If you have ever eaten any processed food, it is likely that you have ingested a food additive. Although there are many concerns with the safety of food additives, they offer several benefits in foods. These may include:
- Maintaining product consistency
- Maintaining nutritional value
- Maintaining palatability and wholesomeness
- Improving functionality
- Enhancing flavor
The FDA is responsible for the regulation of food additives under the Food Additives Amendment Act (1958), including foods under the USDA jurisdiction. Manufacturers of meat or meat products seeking a petition for use of an additive, must go through two layers of approval i.e. they must seek approval through both the USDA and the FDA.While the USDA must abide by any food additive regulation established by the FDA, it reserves the authority to require higher standards.
What is a Food Additive?
Food additives include all substances, the intended use for which results or may reasonably be expected to result directly or indirectly in becoming a component or otherwise affecting the characteristics of food. Indirect additives include radiation, packaging and transportation. Food additives do not include the following:
- Pesticide chemical or residue
- Color additive
- A new animal drug
- Ingredients intended for use in dietary supplements
- A substance that is GRAS under conditions of intended use
- “Prior sanctioned” food ingredients, i.e. foods having FDA or USDA approval prior to 1958
So What’s a GRAS Substance?
GRAS, or “generally recognized as safe” means that the substance has been shown to be safe prior to 1958, based on credible scientific evidence; not limited to government research, that is widely agreed on by experts, and well documented, or by historical use, demonstrating safety. GRAS foods are not limited to foods originating in the US. Congress has determined that the GRAS list will not be cast in stone but will be reviewed and updated as new technology informs us more about the safety of the substances on the list. Previous to 1997, the FDA required a petition process to evaluate new potential GRAS substances. This process was resource and time intensive. Therefore, the FDA amended its regulations to allow voluntary notification of use. If the food manufacturer submits a notification, the FDA will review the notification and respond by:
- Indicating that it does not question the basis of the notifier’s GRAS determination
- Determining that it does not meet the criteria based on insufficient information
- Indicating that the data raises questions about its safety
The voluntary nature of this notification means that food manufacturers can actually put the food into commerce, without seeking permission from the FDA. However, the agency still expects companies to have on file the appropriate information needed to prove safety if called upon to do so.

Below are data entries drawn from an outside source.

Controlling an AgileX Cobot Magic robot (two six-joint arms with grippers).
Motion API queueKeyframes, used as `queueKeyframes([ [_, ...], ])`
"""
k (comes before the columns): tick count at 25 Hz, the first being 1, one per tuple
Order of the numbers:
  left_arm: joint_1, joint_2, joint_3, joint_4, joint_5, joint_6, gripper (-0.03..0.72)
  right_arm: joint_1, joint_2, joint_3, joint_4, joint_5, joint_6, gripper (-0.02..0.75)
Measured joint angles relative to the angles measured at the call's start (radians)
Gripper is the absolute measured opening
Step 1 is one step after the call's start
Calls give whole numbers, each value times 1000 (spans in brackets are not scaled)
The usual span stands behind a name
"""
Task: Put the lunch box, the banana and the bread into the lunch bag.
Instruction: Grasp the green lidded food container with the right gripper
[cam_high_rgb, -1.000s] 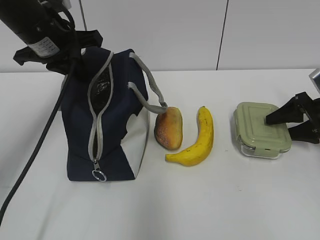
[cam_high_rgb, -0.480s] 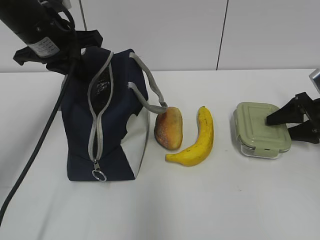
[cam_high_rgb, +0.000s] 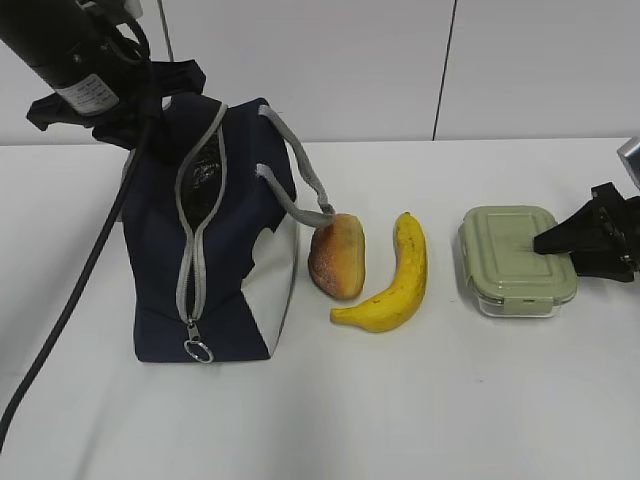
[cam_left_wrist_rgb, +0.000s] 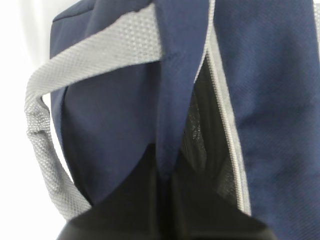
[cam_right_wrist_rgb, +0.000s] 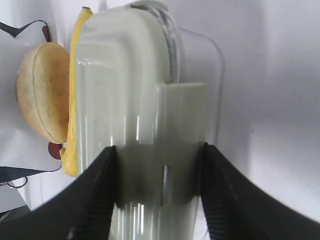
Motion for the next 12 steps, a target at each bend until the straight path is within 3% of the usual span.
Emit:
queueKeyframes([
  [5,0,0,0,0,6,0,1,0,4,0,44,12,0,368],
  [12,0,0,0,-1,18,0,1,0,4,0,220,24,0,368],
])
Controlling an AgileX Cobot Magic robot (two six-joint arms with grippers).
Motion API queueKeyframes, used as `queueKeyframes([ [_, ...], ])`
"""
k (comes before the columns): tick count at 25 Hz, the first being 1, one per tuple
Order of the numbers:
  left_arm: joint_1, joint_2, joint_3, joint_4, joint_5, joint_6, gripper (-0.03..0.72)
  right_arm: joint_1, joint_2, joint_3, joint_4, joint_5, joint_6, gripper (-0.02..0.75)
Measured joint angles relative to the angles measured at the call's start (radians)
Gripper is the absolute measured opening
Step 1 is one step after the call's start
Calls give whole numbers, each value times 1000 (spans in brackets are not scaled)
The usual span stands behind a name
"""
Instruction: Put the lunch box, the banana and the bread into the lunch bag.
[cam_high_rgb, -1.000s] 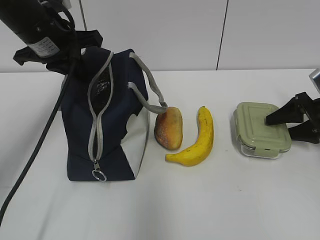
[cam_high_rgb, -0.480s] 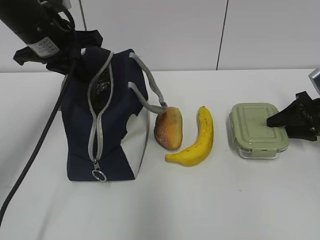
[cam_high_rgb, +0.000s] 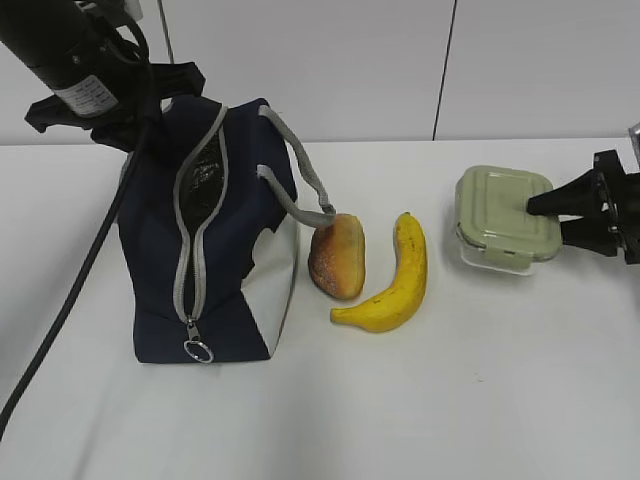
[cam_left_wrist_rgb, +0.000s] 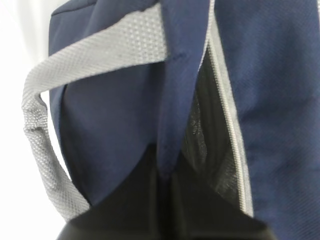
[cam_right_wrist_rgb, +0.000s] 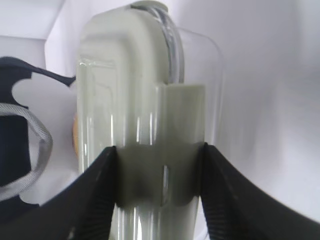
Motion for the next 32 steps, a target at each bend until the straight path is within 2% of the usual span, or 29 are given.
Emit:
queueKeyframes([
  [5,0,0,0,-24,1,0,1,0,0,0,136,0,0,368],
  [10,0,0,0,-43,1,4,1,14,0,0,151,-2,-1,368],
  [17,0,-11,0,-113,-25,38,1,175,-57,-7,176,-13,15,368],
  [24,0,-14,0,-143,-31,59,1,316,-157,-115,187,11,107,368],
  [32,0,-14,0,-361,-61,187,1,444,-179,-231,196,20,171,368],
])
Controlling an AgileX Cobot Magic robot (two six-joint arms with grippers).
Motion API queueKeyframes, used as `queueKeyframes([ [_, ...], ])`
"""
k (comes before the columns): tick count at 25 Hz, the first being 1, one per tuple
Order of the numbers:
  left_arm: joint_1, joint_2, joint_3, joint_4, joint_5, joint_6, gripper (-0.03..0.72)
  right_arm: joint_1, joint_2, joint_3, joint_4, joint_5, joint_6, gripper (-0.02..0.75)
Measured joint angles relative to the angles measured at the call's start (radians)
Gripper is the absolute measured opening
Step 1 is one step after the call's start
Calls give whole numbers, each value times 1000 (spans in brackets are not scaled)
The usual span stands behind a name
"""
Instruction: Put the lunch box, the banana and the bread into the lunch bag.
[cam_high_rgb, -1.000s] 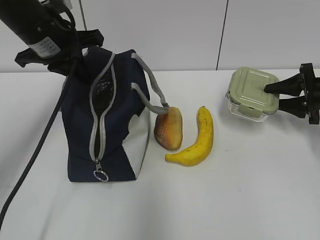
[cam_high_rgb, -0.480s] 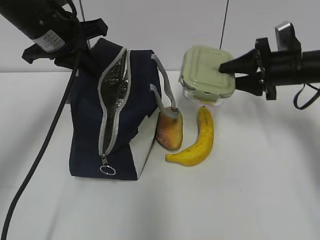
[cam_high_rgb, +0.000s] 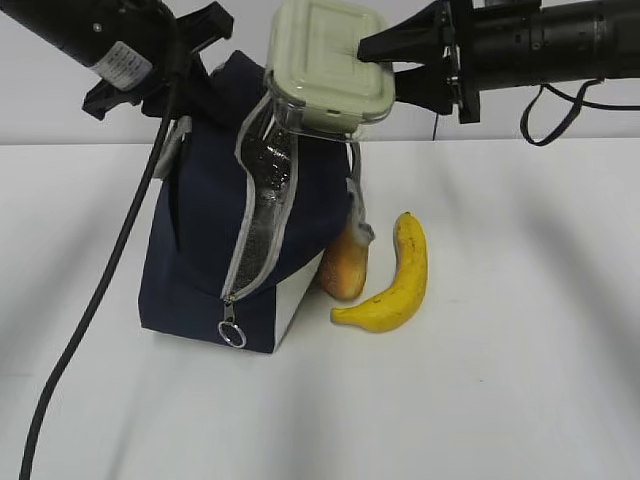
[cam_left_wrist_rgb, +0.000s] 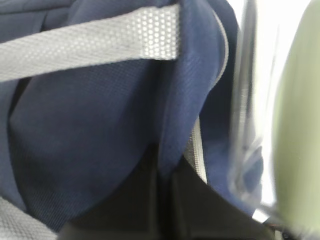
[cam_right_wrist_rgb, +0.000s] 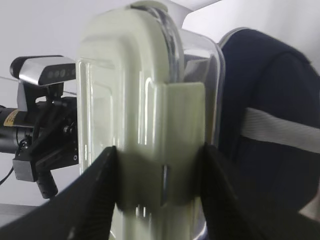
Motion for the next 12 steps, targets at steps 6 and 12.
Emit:
queueKeyframes([
  [6,0,0,0,-102,-15,50,1,57,0,-11,-97,14,8,368],
  [12,6,-13,0,-187,-39,105,1,55,2,-11,-235,-32,32,368],
])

The fact that food manufacturers are allowed to self-affirm GRAS status begs the question as to whether or not the FDA is doing enough to protect consumer safety against companies who may put harmful substances in food that they claim to be GRAS. After all, will they not likely seek to gain profits at the expense of consumer health?
Food Additives Approval Process
Substances that are not considered GRAS must go through pre-market approval seeking permission for the substance to be used as a food additive for one or more intended use. The petition must include:
- Chemical identity and composition
- How it should be used
- Purpose/functionality of the additive
- How much will be included in the food
- Description of analytical methods to determine quantity in food
- Description of any new substances formed in food due to the presence of the additive
- Safety evaluation reports on the additive
The following are steps in the petition process. The FDA issues a ruling within 90 days, but the process may be extended up to 180 days.
- Food manufacturer submits petition
- Within 15 days, the FDA provides notice that petition is accepted or incomplete
- Within 30 days of approving a petition the FDA publishes a notice of food additive filing in the Federal Register
- The FDA invites comments on ruling for 30 days
- The FDA issues a final rule on the use of the food additive
Pre-Market Approval Exemptions
Exempt from pre-market approval are “food contact substances” (formerly called indirect food additives) that do not have a technical effect on the food (based on the FDA Modernization Act of 1997). Furthermore, substances with a de minimis migration level (generally 0.5 ppb), are not required to submit a formal food additive petition. In other words if a toxic chemical migrates from the packaging into the food at a level of 0.5 ppb or less, this is considered too minimal to be concerned with, and therefore the substance will not need pre-approval.
Reference: Sanchez, M. C. (2015). Food law and regulation for non-lawyers – A US perspective. New York, NY: Springer International.